I shrank under the sheets, as the monitor kicked in again, my heartbeat back to normal.
‘Can we take Sara home?’ Dad asked.
‘I think so, yes. There won’t be any medication dispensed, but please think about your lifestyle and try and make good choices when it comes to diet and exercise.’
I instinctively took a deep breath to oxygenate myself.
‘Exactly,’ he said with a smile. ‘You might also consider taking some time off work. I’d be happy to write to your GP.’
‘This is what we’ve been saying, Sara,’ Dad chided.
‘I am taking time off – I’m on annual leave for the next two weeks.’
‘Right. Well then, that’s a good start,’ Dr Fielding said.
‘It is,’ Mum said, solemnly. ‘Sara, you must do exactly as the doctor says. He’s here to help.’
‘Of course, I can only advise you.’ The doctor finished tapping his notes into his iPad. ‘Entirely up to you what you choose to do with it.’
I breathed a sigh of relief. Advisory was fine. A fortnight pottering around the flat and I’d be right as rain.
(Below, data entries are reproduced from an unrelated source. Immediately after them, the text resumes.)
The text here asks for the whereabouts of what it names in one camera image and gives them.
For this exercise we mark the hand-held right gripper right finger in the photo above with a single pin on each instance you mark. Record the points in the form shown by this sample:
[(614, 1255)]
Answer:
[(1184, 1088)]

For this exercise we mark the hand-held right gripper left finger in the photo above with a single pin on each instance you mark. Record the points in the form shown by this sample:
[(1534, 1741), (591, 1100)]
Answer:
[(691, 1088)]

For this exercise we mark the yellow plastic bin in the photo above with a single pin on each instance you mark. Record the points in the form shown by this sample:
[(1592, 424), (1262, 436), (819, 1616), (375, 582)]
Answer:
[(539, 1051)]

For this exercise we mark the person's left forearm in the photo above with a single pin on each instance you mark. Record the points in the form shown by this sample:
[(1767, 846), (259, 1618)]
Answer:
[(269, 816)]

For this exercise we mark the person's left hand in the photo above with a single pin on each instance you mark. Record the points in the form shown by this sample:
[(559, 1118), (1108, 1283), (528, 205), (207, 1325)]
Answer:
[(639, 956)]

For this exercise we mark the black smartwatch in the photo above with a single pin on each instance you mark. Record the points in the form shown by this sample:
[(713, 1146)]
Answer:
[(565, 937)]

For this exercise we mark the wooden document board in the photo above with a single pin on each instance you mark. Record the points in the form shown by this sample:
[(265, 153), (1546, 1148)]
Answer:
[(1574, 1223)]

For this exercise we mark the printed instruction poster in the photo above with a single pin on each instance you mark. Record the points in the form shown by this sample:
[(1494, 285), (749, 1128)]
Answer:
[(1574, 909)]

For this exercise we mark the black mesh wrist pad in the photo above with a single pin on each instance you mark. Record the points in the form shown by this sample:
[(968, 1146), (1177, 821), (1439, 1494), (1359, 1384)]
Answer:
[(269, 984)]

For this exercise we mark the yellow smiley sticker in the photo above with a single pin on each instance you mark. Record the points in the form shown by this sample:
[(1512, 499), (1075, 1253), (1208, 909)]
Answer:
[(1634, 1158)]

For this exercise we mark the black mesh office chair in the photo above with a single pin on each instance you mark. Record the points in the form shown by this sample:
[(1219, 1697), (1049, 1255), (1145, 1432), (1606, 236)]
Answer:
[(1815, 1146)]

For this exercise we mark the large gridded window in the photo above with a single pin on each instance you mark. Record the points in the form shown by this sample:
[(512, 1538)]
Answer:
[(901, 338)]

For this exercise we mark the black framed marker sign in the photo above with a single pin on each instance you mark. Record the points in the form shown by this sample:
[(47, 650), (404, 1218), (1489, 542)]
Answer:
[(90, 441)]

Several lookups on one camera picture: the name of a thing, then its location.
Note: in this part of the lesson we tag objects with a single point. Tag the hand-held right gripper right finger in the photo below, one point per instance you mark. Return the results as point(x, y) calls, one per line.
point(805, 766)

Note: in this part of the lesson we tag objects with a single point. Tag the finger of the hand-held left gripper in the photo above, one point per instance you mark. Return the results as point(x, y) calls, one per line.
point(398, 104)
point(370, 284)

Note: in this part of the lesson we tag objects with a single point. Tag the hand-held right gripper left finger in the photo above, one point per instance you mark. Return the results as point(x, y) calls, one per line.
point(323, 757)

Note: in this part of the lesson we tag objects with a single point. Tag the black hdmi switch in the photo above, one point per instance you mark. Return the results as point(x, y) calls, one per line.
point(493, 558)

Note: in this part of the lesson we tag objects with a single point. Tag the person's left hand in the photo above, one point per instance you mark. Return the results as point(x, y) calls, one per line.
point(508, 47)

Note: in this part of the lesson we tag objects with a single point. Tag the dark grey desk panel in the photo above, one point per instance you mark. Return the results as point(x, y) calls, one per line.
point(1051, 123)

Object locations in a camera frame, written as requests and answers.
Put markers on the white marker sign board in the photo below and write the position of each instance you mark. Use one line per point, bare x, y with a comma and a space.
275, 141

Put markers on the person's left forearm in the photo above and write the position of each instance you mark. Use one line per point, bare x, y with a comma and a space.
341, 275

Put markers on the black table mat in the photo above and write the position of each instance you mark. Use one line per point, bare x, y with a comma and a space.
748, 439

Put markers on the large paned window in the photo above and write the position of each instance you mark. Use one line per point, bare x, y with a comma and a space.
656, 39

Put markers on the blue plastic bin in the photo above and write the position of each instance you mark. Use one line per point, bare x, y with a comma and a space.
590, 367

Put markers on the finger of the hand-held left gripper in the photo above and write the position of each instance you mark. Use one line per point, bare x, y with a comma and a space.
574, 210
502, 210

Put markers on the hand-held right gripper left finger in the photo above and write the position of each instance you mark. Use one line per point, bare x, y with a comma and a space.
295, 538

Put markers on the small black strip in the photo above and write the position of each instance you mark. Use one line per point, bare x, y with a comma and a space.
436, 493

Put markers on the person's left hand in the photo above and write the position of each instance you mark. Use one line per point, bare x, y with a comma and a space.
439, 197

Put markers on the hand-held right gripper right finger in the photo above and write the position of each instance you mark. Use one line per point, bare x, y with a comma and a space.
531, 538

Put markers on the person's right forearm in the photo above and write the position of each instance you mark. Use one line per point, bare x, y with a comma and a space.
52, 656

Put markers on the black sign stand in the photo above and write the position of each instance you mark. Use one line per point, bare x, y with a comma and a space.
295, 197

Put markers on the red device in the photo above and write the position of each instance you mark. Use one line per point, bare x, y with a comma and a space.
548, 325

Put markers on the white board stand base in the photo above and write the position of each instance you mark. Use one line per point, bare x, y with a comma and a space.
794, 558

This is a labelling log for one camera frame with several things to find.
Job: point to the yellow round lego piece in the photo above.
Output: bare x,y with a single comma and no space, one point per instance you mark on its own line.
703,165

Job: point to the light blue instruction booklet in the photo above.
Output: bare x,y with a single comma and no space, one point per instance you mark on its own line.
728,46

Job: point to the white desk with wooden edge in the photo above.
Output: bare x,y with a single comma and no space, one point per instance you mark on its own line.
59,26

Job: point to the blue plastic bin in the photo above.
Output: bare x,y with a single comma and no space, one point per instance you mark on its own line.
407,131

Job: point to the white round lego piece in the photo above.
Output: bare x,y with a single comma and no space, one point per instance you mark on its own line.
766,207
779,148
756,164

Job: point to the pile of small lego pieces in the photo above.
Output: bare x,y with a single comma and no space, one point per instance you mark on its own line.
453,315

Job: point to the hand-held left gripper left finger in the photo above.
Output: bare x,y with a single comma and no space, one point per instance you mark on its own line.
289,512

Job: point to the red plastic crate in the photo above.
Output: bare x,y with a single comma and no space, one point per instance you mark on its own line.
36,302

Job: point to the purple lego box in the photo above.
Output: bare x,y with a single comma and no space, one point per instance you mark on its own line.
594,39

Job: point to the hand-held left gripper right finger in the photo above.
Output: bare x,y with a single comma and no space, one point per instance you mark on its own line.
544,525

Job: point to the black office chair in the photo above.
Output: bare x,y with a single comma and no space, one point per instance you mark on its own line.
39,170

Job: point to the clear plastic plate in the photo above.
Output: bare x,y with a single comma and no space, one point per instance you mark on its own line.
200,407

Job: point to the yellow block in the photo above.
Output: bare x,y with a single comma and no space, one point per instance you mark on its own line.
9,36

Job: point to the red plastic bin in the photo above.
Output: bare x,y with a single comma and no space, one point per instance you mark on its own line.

I just needed a bath and a Snickers.
‘Most people would be thrilled to have some time off work,’ Mum said, fussing dramatically. ‘You’ll stress yourself into an early grave at this rate. No one “makes partner” in heaven, you know.’
Dad nodded his agreement. ‘No pockets in shrouds.’
‘I don’t want any pockets – what are you two talking about?’ The heart monitor started beeping. ‘Why can’t you understand how important this promotion is to me? I’m at a critical stage in the process and I just need your support.’
I wanted to scream, but I was conscious of three sets of eyes on me and the heart monitor giving me away. I swallowed down my panic and smiled sweetly. ‘Thank you for the advice, Doctor. I’ll get myself home, then see how I feel.’
No one could force me to stay off work. I’d have my two weeks at home and that would be that.